» **Instructions for the task**: Look over the entries and say how many lines include the word "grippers". Only the number, please.

*** Material for this task Section Begins ***

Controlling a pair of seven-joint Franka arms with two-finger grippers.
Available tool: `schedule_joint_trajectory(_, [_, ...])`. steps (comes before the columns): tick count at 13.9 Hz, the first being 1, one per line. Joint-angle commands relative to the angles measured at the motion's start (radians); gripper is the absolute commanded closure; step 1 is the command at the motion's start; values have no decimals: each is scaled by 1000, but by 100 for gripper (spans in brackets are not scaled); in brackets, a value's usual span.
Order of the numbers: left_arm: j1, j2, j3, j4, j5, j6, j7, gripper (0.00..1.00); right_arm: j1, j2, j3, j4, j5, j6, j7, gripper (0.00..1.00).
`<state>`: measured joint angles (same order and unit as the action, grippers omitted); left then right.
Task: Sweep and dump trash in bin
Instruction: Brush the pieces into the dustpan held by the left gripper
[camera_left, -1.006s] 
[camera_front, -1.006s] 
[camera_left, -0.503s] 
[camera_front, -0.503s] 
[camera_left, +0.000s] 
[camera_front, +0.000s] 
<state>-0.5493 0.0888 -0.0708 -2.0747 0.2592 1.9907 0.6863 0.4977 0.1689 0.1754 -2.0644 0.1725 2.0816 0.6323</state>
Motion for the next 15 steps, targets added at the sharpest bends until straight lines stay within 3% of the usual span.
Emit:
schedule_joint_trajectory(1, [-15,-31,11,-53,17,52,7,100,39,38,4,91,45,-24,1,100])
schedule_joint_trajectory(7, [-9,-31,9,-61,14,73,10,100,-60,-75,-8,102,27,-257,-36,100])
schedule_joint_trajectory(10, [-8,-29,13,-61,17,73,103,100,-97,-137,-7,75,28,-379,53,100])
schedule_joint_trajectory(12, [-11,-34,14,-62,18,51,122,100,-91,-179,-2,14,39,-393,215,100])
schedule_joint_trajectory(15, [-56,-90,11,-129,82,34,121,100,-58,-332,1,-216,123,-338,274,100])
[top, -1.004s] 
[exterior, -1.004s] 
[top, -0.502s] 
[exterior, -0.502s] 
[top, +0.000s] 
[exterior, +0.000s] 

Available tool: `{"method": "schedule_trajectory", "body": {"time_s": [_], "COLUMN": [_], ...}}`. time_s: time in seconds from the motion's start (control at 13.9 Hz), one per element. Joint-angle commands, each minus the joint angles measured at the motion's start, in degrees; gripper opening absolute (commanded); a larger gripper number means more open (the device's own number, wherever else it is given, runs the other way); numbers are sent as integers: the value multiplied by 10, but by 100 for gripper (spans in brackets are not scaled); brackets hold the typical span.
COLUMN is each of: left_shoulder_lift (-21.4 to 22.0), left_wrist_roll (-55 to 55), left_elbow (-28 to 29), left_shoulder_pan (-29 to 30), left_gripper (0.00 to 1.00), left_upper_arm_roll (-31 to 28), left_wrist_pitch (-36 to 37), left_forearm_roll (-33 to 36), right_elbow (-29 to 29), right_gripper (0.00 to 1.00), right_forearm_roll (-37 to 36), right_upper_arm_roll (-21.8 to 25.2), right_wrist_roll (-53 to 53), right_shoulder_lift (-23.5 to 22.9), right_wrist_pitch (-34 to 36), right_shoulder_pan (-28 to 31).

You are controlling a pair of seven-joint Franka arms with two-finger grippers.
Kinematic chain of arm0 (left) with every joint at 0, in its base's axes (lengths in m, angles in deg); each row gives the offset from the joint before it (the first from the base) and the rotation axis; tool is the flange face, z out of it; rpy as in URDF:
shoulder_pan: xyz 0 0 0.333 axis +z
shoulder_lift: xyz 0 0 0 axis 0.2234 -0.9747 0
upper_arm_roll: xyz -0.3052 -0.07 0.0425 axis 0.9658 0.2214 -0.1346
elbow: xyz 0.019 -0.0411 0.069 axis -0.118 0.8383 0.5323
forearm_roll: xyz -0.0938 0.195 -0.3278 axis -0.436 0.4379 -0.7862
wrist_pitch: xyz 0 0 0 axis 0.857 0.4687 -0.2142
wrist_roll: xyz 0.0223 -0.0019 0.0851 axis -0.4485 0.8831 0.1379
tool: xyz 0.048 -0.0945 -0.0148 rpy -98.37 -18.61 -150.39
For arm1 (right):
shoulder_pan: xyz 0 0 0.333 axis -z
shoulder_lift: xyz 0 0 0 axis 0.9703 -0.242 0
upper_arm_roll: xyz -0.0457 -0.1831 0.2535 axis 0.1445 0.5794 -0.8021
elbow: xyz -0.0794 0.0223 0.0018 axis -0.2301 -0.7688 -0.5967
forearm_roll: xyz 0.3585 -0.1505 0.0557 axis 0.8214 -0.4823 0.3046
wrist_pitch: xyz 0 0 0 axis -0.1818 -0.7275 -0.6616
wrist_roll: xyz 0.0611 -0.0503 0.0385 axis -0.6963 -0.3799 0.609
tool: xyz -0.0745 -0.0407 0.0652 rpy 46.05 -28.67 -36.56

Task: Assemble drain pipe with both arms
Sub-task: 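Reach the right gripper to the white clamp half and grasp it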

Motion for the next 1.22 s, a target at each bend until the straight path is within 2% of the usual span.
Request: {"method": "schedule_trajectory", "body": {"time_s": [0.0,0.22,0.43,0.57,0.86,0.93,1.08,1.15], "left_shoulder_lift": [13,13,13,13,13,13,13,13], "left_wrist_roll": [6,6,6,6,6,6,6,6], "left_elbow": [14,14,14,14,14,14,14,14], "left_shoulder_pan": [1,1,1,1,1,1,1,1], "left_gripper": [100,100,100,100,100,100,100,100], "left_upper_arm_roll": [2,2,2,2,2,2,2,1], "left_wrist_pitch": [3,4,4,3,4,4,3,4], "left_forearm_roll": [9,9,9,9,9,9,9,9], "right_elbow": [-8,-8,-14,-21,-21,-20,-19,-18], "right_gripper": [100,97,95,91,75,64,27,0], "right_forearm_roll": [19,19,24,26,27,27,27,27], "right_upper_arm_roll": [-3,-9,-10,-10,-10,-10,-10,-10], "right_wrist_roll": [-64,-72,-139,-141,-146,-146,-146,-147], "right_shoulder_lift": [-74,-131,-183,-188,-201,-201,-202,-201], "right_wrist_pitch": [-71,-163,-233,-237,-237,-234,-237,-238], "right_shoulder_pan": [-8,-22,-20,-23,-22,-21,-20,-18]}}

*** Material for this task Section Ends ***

» **Your solution**: 3